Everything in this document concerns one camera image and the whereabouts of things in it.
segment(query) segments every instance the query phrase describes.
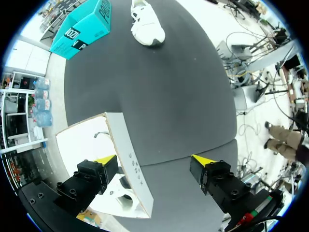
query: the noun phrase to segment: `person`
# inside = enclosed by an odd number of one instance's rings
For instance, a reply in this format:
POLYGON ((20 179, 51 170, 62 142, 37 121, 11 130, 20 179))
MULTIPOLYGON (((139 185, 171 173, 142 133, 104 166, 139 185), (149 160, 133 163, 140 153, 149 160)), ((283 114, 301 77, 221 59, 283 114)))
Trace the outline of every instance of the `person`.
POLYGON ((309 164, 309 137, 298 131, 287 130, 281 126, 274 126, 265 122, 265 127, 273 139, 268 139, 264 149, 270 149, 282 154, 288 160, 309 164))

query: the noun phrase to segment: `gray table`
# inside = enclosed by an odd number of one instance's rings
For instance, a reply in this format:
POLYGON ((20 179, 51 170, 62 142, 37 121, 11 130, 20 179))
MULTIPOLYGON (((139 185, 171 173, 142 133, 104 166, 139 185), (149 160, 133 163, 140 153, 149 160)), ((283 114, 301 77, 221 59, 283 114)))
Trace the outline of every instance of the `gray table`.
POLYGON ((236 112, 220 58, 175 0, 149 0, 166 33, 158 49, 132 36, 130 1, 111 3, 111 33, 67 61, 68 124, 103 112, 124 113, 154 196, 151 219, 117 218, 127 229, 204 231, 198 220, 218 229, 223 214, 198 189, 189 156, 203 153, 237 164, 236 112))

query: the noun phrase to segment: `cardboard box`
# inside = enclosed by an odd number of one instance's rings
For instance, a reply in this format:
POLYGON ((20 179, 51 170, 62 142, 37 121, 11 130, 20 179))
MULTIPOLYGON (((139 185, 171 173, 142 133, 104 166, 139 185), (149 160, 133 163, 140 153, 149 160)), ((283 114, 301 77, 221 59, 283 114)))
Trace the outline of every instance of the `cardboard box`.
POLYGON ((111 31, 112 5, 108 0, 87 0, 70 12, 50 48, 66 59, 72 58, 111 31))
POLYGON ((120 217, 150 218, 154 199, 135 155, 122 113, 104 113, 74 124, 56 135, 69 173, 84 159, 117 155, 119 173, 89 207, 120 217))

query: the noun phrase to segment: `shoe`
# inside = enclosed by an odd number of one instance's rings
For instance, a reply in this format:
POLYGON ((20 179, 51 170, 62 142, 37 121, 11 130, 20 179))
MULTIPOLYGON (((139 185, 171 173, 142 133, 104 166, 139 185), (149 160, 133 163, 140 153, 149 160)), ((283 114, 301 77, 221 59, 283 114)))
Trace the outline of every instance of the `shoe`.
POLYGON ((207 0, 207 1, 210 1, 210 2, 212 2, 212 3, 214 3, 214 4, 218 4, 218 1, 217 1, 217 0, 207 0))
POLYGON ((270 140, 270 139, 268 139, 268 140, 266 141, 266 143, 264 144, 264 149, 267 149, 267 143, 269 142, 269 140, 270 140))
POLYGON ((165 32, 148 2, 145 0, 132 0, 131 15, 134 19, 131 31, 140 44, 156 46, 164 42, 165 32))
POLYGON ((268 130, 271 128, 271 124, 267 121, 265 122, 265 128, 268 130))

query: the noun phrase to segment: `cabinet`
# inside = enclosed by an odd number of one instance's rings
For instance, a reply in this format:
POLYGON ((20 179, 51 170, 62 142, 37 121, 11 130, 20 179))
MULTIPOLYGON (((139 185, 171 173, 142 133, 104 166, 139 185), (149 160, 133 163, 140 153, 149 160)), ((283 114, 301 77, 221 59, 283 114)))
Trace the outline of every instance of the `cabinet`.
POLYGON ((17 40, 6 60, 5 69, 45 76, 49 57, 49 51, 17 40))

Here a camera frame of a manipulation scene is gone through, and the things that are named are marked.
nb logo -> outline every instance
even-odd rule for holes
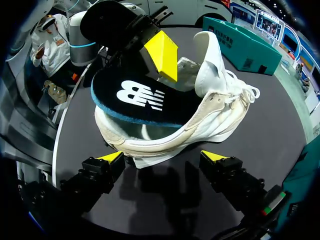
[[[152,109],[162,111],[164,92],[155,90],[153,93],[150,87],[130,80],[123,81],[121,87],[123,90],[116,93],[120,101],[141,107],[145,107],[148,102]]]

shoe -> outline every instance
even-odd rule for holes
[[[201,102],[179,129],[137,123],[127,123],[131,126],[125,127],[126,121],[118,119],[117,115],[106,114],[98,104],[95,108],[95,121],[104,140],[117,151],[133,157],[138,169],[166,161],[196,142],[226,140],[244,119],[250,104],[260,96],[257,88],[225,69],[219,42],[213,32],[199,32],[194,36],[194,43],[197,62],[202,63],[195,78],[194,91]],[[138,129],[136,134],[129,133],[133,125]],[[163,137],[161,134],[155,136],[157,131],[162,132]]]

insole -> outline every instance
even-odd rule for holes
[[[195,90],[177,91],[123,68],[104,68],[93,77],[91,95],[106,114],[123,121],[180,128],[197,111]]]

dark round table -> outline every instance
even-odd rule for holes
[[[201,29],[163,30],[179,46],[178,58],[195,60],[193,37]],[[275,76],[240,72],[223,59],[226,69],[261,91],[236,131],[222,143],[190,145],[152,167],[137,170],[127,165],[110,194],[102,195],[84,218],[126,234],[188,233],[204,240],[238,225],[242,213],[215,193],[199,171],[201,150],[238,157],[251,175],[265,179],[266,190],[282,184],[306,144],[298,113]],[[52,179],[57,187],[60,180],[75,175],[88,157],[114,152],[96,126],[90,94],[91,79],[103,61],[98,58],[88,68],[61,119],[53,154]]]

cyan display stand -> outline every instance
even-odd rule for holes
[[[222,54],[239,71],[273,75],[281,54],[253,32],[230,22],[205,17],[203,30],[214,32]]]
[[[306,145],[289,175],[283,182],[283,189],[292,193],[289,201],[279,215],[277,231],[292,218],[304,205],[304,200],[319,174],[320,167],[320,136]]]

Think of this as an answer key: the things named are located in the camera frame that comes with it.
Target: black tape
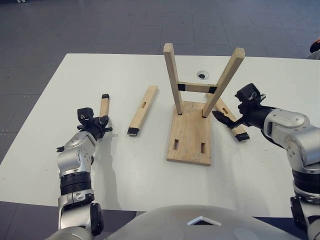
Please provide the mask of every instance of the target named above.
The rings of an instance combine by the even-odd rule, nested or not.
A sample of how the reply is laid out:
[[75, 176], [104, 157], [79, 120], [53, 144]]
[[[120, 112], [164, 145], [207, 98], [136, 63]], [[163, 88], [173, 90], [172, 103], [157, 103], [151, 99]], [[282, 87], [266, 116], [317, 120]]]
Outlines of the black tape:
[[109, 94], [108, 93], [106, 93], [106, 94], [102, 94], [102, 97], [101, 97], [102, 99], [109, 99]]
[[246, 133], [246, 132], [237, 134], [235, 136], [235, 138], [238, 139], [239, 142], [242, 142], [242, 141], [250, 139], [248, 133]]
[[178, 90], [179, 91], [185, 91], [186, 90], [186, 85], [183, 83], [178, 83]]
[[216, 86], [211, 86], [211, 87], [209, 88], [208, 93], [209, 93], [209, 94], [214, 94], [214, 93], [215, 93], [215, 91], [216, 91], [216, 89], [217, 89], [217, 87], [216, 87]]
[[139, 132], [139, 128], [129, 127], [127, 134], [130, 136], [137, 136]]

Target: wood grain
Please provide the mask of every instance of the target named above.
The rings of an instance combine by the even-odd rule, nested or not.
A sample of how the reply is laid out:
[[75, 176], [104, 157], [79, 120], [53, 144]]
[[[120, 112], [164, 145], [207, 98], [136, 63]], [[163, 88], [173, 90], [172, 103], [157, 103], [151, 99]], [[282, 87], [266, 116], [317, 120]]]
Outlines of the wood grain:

═══

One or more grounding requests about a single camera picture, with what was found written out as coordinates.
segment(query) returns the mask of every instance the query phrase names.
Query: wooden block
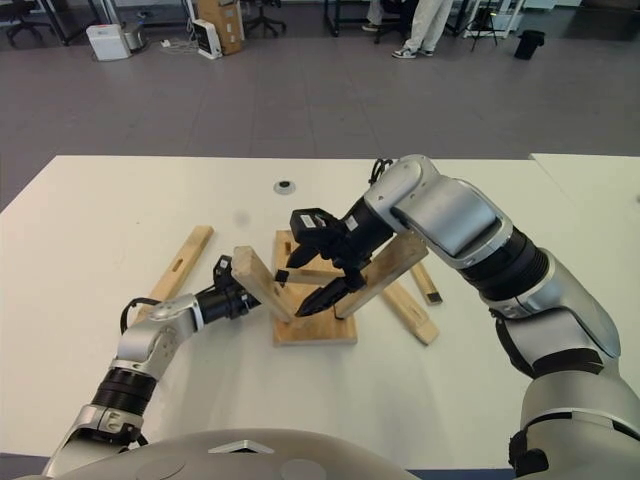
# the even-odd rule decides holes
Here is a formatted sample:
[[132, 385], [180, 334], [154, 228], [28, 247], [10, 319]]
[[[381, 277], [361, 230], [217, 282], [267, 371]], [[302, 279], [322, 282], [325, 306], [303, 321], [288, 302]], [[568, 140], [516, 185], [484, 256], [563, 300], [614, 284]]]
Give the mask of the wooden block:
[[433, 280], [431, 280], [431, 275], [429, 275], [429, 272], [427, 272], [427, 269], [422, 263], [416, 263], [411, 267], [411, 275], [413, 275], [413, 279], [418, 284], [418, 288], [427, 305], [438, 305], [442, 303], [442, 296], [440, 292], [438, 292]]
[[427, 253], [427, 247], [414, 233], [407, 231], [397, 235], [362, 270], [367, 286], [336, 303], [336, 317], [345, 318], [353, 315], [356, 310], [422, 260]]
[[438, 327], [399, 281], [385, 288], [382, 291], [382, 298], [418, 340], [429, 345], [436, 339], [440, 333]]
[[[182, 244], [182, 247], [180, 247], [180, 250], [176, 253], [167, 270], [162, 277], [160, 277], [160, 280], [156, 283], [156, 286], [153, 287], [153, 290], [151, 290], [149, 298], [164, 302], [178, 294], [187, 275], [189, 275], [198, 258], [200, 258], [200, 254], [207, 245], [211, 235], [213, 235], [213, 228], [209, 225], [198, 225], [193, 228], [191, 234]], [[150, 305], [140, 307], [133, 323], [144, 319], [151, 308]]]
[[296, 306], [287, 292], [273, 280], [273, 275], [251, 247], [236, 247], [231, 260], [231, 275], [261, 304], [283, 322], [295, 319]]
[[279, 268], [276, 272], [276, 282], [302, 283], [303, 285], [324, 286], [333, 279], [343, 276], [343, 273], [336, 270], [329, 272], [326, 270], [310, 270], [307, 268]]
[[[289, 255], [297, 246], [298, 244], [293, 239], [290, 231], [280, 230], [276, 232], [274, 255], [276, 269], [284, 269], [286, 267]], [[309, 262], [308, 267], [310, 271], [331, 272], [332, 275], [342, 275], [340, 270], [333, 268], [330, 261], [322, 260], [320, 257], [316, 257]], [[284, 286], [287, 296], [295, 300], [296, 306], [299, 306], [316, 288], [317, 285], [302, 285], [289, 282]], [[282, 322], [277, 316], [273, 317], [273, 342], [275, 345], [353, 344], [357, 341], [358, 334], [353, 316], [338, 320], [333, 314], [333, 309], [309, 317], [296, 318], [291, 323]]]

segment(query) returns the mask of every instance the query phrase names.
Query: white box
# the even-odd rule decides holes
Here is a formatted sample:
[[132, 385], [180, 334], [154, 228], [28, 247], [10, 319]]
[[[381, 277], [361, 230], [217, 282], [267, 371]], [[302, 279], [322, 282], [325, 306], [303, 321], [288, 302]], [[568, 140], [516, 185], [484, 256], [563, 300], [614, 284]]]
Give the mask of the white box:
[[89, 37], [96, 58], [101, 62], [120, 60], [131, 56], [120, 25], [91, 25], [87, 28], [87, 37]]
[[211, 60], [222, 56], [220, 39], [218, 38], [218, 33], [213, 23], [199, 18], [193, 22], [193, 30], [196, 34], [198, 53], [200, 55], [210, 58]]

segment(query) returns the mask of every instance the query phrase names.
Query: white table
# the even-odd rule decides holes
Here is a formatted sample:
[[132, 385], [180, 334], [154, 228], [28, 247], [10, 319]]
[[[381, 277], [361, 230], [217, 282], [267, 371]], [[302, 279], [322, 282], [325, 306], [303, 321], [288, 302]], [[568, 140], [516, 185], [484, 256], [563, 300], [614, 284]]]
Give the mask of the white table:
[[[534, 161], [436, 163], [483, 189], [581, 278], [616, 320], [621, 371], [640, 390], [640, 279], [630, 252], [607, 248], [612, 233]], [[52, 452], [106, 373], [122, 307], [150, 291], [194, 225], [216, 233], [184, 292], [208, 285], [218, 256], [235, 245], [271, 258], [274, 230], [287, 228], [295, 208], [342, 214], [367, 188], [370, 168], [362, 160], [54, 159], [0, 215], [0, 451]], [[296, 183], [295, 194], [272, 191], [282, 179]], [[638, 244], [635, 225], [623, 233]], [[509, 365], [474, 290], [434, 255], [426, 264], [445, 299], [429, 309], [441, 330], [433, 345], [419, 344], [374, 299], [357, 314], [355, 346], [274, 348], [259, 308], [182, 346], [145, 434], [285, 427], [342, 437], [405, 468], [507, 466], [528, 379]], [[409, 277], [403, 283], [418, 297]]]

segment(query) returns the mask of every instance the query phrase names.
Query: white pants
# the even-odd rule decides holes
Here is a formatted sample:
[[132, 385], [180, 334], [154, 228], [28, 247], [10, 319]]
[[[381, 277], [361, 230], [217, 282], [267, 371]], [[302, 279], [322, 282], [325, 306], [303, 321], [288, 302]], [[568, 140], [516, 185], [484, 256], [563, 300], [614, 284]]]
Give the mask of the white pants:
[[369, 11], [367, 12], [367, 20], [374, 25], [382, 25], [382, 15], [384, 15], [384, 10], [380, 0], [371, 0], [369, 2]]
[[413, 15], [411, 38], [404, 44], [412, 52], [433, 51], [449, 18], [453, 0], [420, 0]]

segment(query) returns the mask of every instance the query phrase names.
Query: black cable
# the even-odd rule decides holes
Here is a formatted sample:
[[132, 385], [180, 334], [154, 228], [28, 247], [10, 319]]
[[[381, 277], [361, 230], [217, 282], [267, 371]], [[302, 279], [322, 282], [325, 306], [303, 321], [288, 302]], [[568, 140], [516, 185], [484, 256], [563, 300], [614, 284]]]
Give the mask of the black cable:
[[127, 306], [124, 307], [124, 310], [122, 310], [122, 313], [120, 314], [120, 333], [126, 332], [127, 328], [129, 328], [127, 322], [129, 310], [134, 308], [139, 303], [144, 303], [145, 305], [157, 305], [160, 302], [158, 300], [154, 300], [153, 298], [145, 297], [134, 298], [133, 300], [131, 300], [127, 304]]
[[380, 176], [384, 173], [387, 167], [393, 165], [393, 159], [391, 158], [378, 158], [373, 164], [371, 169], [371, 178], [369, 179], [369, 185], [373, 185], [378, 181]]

═══

- **EXERCISE DETAILS**
With the line holding "Target: wood grain" as the first and the line holding "Outlines of the wood" as the last, set down that range of the entries above exactly, and nothing else.

- **RESULT OF THE TASK**
Target: wood grain
Please provide the mask of every instance of the target named above.
The rings of an instance combine by the even-odd rule, nested or not.
A sample of how the reply is laid out:
[[75, 176], [104, 157], [79, 120], [53, 144]]
[[[120, 112], [164, 145], [207, 98], [136, 63]], [[163, 88], [173, 90], [172, 103], [157, 103], [151, 99]], [[282, 87], [266, 116], [317, 120]]]
Outlines of the wood grain:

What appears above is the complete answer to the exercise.